The International Preschools library curriculum is based on the premise that young children deserve high quality books, which reflect their own experience and encourage them to imagine experiences beyond their own, books which satisfy their innate curiosity and which invite them to dream. The emphasis of the curriculum is to encourage young children to desire to read for information as well as pleasure and to encourage reading readiness.
Reading readiness includes:
- Print awareness and print incentive
- Phonemic awareness
- Sustained attention
- Factual knowledge
The children are introduced to the concepts of:
- Author
- Illustrator
- Story structure
- Book categories and organization
The International Preschools library is a lending library. Children learn to care for books, take turns with books, and return books.
The curriculum is presented using picture books, story telling, puppetry, music and finger plays. The literacy needs of each class are incorporated.

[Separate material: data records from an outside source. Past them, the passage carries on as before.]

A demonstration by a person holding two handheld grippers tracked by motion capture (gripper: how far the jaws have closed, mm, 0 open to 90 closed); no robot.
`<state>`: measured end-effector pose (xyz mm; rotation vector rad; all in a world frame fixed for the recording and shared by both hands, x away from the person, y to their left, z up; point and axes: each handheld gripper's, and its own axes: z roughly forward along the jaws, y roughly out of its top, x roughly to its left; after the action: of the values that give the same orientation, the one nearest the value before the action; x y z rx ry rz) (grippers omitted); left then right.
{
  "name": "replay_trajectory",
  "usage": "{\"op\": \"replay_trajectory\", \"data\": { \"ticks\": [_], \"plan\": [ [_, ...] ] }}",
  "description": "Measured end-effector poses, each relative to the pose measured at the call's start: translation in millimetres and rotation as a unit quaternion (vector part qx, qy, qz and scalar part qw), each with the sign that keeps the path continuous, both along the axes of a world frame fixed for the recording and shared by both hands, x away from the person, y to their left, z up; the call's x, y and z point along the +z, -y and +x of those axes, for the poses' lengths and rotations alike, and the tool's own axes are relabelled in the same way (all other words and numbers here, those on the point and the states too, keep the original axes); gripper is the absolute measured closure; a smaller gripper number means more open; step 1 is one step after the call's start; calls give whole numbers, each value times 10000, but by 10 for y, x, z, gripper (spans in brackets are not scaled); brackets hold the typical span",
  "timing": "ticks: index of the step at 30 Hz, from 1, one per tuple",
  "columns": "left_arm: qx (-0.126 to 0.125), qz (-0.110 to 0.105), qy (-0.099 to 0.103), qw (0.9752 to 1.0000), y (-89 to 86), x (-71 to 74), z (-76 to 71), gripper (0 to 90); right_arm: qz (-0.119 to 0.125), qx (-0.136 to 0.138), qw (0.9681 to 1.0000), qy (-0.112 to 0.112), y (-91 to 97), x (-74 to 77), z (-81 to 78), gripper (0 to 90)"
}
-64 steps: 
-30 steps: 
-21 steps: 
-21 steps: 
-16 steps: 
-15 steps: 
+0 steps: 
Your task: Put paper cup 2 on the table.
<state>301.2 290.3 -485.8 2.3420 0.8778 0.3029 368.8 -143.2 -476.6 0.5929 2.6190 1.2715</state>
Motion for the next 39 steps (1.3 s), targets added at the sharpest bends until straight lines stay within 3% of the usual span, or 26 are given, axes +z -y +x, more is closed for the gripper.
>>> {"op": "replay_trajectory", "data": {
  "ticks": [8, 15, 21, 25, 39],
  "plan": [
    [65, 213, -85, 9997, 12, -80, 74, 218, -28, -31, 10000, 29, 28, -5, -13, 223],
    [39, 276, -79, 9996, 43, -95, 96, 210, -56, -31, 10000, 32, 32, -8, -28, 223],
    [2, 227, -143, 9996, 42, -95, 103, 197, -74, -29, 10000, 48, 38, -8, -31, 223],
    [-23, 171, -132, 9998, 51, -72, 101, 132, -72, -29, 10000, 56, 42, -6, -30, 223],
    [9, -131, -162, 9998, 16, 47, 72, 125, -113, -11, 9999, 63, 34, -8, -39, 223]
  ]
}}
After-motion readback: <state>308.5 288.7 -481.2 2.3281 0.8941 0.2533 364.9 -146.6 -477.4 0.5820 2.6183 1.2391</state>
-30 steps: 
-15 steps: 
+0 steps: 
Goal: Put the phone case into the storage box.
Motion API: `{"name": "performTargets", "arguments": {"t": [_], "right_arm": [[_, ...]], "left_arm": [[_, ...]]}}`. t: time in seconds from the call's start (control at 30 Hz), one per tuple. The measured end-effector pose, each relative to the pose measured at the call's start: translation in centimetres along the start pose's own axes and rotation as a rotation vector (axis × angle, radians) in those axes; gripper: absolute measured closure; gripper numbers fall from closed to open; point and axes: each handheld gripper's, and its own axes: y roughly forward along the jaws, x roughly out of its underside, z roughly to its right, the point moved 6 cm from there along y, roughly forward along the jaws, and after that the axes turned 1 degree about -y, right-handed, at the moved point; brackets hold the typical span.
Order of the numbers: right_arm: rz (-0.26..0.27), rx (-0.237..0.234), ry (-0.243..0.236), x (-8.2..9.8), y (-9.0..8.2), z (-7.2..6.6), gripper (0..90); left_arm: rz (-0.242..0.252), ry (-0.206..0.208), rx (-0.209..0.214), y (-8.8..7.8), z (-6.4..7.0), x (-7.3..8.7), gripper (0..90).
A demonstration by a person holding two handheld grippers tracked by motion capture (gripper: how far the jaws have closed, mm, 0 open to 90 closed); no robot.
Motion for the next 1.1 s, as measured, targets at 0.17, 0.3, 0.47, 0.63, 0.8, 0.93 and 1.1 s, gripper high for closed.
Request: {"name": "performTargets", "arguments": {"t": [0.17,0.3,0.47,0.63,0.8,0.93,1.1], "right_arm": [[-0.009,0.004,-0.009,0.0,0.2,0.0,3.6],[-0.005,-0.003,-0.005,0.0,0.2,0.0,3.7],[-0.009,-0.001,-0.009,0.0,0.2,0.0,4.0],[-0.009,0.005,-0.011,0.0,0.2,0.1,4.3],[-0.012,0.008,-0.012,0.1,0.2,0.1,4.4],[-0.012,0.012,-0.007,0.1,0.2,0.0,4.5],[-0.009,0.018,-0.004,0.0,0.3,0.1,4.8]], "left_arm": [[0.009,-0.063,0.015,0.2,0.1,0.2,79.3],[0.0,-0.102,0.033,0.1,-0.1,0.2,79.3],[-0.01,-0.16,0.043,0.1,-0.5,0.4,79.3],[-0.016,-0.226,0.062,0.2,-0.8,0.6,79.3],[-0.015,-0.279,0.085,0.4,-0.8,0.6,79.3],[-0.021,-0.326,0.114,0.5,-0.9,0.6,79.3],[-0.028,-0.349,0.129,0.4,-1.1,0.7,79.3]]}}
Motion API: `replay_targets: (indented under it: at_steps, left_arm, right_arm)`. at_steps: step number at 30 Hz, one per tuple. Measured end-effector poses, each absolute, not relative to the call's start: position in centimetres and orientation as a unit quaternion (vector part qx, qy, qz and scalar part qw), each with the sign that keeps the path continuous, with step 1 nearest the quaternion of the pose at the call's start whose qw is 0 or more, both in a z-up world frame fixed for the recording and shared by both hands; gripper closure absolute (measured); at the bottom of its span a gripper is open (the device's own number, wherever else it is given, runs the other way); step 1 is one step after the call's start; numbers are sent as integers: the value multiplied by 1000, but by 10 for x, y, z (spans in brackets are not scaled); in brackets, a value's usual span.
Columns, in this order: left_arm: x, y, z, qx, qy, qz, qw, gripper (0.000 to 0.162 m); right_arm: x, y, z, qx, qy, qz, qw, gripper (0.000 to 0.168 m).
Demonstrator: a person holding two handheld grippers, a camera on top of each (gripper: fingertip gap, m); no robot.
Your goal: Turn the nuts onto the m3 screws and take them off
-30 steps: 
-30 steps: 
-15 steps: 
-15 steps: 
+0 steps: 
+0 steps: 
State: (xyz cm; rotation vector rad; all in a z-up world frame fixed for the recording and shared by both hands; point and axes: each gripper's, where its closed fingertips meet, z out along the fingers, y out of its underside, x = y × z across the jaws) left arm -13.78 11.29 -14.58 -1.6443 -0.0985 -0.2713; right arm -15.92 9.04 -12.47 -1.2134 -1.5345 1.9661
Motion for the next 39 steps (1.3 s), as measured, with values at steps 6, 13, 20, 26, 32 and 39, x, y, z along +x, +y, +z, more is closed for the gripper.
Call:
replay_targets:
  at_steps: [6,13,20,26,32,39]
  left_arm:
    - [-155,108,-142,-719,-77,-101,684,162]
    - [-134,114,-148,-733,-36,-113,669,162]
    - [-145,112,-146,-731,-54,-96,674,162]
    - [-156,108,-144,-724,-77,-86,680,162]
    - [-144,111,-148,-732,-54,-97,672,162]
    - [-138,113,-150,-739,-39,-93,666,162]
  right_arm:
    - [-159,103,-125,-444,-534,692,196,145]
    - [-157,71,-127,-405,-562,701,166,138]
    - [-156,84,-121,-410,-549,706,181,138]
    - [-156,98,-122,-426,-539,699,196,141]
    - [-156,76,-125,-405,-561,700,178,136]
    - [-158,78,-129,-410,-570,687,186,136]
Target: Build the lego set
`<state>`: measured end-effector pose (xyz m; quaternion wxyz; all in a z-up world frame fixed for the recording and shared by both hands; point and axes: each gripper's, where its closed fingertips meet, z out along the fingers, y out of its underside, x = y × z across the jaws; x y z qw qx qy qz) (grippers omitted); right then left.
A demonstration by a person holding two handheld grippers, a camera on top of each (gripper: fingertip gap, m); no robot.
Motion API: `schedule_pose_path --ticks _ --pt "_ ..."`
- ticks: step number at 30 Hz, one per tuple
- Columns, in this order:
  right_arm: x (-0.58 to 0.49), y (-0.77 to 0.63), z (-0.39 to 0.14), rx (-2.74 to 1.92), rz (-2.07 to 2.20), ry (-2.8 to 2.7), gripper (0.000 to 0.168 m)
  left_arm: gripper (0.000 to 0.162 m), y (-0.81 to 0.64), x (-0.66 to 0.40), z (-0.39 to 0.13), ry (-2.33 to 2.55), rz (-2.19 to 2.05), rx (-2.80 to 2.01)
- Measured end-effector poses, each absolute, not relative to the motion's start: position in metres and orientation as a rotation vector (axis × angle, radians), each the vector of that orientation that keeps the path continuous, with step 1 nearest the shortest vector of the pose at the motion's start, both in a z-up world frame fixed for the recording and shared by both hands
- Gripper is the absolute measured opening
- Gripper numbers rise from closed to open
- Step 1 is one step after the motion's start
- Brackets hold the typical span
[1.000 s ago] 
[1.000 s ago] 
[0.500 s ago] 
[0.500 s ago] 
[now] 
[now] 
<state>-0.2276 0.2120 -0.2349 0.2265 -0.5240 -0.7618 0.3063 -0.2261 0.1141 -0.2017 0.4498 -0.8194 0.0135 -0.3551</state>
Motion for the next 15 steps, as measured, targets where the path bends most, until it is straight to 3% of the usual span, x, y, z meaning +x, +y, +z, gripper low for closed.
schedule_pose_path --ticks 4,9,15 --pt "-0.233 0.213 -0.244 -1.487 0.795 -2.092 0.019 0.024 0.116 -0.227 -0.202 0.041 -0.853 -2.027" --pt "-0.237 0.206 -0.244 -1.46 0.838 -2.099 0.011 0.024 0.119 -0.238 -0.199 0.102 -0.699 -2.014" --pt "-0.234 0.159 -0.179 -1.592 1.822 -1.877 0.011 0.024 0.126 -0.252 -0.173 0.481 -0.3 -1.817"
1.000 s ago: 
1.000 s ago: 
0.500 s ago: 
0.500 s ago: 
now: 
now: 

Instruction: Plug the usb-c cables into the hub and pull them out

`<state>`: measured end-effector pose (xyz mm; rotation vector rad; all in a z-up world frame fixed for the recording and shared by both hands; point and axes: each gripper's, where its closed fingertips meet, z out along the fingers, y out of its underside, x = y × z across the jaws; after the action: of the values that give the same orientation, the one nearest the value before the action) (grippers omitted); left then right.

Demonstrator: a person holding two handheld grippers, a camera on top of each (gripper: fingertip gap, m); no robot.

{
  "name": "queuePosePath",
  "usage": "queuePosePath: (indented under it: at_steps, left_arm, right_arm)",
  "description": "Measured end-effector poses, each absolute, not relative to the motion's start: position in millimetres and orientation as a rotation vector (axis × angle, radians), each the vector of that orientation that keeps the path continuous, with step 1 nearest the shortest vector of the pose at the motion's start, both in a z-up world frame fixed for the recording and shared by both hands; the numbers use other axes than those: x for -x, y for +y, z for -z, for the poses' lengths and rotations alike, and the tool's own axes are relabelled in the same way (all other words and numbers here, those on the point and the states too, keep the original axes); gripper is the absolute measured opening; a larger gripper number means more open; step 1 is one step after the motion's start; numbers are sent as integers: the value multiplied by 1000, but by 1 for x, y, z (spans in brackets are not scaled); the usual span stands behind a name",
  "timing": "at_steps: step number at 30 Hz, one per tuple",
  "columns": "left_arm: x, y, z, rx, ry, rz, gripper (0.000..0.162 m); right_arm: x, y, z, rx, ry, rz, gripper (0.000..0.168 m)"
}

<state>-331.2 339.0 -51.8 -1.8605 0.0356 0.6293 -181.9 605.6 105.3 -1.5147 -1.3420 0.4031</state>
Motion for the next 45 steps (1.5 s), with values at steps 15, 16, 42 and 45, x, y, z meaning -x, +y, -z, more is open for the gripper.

All the children have the following literacy needs: To hear rhythmic language, rhymes, chants, and song.
- The red rooms need all of the above plus: to participate in using repetitious books, point-and-say books, books that pose simple questions, simple stories with predictable plots.
- The green rooms need all of the above plus: simple stories that can be dramatized, counting rhymes and songs, repetition of captivating phrases.
- The pre-Kindergarten rooms need all of the above plus: to retell or memorize stories, to use characters and situations from literature in socio-dramatic play.
- The Junior Kindergarten class needs all of the above plus: to memorize favorite stories and “read” them; to sustain interest in stories with more plot and character development; to enjoy stories that explore basic concepts, human emotions, relationships; and to distinguish between real/make-believe or good/bad behavior.